Ukraine’s recent success against its much larger neighbor comes after the US and other Western countries sent more sophisticated weaponry, especially artillery, to the country, Newsweek reported. Ukrainian officials have also shown pluck. They’ve used decoys to trick Russia into firing expensive missiles at non-targets, the Washington Post wrote.
Ukrainian President Volodymyr Zelenskyy even recently put destroyed Russian tanks on display for his nation’s Independence Day in the capital of Kyiv, noted Bloomberg.
But entrenched in eastern Ukraine after gaining ground in the region earlier this summer – see this Reuters infographic for a month-by-month status report of each side’s territorial gains and losses – Russia has not signaled any interest in peace negotiations.
The assassination of Darya Dugina, the 29-year-old daughter of Alexander Dugin, a political thinker and ally of Russian President Vladimir Putin who has written about why Russia has the right and responsibility to take over Ukraine, as well as news reports of drunk Russian units, have not deterred Putin.

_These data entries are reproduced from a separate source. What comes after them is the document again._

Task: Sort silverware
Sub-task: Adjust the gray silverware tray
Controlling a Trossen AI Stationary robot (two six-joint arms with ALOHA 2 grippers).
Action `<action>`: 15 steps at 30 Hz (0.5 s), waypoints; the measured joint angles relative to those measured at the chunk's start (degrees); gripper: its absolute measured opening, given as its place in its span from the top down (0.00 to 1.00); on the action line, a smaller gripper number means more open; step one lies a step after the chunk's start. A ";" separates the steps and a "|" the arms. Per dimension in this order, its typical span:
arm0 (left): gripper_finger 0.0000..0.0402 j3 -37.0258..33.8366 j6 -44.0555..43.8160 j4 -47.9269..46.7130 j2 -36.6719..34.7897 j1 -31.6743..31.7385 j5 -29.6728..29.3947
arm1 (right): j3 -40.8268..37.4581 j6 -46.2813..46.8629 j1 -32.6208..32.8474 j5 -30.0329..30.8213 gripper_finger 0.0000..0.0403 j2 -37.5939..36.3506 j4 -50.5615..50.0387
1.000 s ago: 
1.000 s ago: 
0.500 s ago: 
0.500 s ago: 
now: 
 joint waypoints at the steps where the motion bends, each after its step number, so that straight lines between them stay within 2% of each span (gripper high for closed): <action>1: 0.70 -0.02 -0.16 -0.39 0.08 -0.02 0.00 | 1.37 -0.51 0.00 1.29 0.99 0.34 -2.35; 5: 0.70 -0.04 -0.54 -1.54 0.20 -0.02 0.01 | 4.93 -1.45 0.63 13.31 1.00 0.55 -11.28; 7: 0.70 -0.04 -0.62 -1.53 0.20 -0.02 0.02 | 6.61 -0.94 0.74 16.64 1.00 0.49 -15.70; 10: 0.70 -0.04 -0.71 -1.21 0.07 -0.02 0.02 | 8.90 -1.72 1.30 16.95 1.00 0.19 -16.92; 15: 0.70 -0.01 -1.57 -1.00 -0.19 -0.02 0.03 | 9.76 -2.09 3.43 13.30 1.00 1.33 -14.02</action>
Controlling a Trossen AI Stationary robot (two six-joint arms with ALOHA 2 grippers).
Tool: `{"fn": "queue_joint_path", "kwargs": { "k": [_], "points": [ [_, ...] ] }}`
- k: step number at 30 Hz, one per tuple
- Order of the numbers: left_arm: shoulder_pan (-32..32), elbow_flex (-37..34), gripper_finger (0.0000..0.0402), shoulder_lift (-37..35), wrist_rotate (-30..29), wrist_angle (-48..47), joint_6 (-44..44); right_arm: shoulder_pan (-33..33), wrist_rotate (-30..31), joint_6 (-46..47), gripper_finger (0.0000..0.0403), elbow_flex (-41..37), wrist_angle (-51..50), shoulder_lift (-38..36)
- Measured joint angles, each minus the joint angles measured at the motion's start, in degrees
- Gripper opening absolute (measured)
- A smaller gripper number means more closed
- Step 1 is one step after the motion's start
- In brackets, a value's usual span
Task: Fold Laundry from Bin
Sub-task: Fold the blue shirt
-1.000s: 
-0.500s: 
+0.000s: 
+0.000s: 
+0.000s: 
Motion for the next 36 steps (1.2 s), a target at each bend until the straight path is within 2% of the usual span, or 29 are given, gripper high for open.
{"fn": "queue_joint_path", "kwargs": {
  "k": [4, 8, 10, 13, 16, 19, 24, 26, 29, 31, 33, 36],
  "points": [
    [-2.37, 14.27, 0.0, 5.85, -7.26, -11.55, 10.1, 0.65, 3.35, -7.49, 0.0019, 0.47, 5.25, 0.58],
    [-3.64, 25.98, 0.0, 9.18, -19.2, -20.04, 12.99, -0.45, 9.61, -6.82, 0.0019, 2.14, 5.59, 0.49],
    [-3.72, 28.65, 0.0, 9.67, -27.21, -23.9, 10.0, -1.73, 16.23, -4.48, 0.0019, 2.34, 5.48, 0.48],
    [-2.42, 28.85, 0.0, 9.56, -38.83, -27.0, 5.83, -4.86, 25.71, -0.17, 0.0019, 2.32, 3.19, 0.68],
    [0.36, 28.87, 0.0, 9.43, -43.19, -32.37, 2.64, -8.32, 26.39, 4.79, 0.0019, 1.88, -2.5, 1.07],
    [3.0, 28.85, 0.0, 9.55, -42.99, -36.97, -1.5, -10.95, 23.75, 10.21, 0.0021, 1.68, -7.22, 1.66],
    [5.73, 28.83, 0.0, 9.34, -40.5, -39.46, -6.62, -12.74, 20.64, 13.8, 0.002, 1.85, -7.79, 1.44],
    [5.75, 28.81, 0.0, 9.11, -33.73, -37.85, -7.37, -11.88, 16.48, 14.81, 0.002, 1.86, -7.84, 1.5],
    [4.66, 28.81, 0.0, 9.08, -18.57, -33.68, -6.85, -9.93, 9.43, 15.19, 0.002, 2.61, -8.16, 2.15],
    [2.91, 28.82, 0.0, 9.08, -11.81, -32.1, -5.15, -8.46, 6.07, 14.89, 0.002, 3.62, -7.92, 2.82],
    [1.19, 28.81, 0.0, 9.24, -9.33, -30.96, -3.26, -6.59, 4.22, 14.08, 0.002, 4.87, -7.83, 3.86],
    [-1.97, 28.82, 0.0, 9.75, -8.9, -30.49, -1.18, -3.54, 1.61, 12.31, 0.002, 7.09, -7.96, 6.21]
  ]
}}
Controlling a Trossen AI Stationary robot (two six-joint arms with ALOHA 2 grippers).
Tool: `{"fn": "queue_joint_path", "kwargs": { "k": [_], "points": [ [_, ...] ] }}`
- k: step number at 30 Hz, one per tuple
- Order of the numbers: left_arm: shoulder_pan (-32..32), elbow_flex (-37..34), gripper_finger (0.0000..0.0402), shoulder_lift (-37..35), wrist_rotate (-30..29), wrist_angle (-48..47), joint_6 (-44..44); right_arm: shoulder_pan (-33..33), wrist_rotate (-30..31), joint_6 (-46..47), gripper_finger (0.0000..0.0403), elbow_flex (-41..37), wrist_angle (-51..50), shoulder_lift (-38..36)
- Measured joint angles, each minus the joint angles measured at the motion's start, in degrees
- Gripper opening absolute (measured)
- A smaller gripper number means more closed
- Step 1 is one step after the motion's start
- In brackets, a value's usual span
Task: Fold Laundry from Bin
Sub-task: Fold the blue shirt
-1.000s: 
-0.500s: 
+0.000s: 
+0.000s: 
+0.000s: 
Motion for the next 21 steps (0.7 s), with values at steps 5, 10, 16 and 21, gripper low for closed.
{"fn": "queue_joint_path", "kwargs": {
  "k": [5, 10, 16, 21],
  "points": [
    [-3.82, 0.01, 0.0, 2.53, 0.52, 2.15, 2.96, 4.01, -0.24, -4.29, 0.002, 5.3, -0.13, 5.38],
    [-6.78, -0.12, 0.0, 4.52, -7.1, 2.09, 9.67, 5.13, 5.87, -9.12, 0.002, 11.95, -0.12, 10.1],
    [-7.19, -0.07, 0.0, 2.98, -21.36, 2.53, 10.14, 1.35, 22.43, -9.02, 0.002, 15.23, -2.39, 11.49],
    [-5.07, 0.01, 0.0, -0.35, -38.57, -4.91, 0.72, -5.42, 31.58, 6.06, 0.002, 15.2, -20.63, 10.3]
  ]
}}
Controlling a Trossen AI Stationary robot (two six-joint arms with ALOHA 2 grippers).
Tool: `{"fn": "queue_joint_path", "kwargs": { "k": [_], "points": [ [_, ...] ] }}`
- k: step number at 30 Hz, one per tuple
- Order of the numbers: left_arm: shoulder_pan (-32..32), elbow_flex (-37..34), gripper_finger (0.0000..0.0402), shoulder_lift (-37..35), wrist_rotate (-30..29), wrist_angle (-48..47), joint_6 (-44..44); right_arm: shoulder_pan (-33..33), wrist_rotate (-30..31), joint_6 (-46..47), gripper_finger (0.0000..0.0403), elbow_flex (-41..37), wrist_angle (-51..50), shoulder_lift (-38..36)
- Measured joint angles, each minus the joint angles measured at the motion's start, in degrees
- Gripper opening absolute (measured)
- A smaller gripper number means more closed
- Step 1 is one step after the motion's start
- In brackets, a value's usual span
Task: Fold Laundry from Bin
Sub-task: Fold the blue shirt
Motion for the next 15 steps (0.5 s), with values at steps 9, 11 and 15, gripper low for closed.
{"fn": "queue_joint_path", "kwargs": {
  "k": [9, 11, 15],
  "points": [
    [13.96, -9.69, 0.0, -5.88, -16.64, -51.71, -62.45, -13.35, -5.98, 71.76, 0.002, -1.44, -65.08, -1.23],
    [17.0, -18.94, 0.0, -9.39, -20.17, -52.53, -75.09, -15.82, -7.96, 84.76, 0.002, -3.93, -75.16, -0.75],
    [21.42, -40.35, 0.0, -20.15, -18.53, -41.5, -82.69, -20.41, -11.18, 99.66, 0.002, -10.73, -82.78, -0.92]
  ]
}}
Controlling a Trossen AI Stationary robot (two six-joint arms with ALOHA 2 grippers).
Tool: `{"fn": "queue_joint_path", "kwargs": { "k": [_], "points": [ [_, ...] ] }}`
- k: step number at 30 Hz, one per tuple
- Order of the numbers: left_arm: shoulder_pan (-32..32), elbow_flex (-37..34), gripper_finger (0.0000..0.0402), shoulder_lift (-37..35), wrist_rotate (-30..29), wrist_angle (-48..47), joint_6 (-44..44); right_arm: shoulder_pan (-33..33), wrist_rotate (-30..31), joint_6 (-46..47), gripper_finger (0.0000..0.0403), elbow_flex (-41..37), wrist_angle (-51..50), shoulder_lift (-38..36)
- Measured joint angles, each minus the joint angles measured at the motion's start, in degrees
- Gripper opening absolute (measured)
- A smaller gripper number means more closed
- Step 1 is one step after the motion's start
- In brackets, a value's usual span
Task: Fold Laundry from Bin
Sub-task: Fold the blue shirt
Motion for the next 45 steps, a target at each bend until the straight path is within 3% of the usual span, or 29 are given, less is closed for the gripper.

In fact, Russia appears to be girding for a long fight. Kremlin spokesperson Dmitry Peskov recently said the country’s military plans were proceeding apace, according to Al Jazeera. “All of our goals will be reached,” he said.
As the Associated Press wrote, Putin has ordered his country’s generals to acquire 137,000 more conscripts, starting next year. It’s not clear if that means he will be instituting a broader draft – Russian men already must serve a year in their armed forces – or other means of attracting troops.
Meanwhile, the resolve of the US and others to keep funneling weapons to Ukraine, and Europeans to withstand inflation and soaring energy costs have become other factors in whether one side prevails over the other, as the New York Times wrote.
The numbers tell the story of what will continue to happen until these many forces play out. Ukraine claims to have lost 9,000 military personnel and killed more than 45,000 Russian troops, National Public Radio reported. At least 5,600 civilians have died, an estimate that is likely to be low, according to the United Nations. Thirteen million Ukrainians have been displaced from their homes. Half are in Europe, while the rest are somewhere else in Ukraine.
The toll won’t be going down much anytime soon.
THE WORLD, BRIEFLY
No, We Can’t
Chilean voters overwhelmingly rejected the country’s new leftist constitution Sunday, a highly-ambitious charter that aimed to transform the country into a more egalitarian society, the Washington Post reported.
Chile held a referendum over the weekend asking voters to approve or reject a new constitution that would replace the 1980 charter created during the regime of strongman General Augusto Pinochet.
The current constitution is considered the most market-friendly in the world.
But election officials said that around 62 percent of voters rejected the proposed constitution, while 38 percent approved it.
The 388-article document faced intense criticism over its length, and that it was too left-leaning and too radical – particularly in its proposed structural changes to Chile’s political and judicial systems.
It would have guaranteed certain unprecedented civil rights, especially to women and Indigenous and LGBTQ individuals, as well as legal access to abortion. It also ensured access to high-quality education, healthcare and water and included a long list of environmental protections.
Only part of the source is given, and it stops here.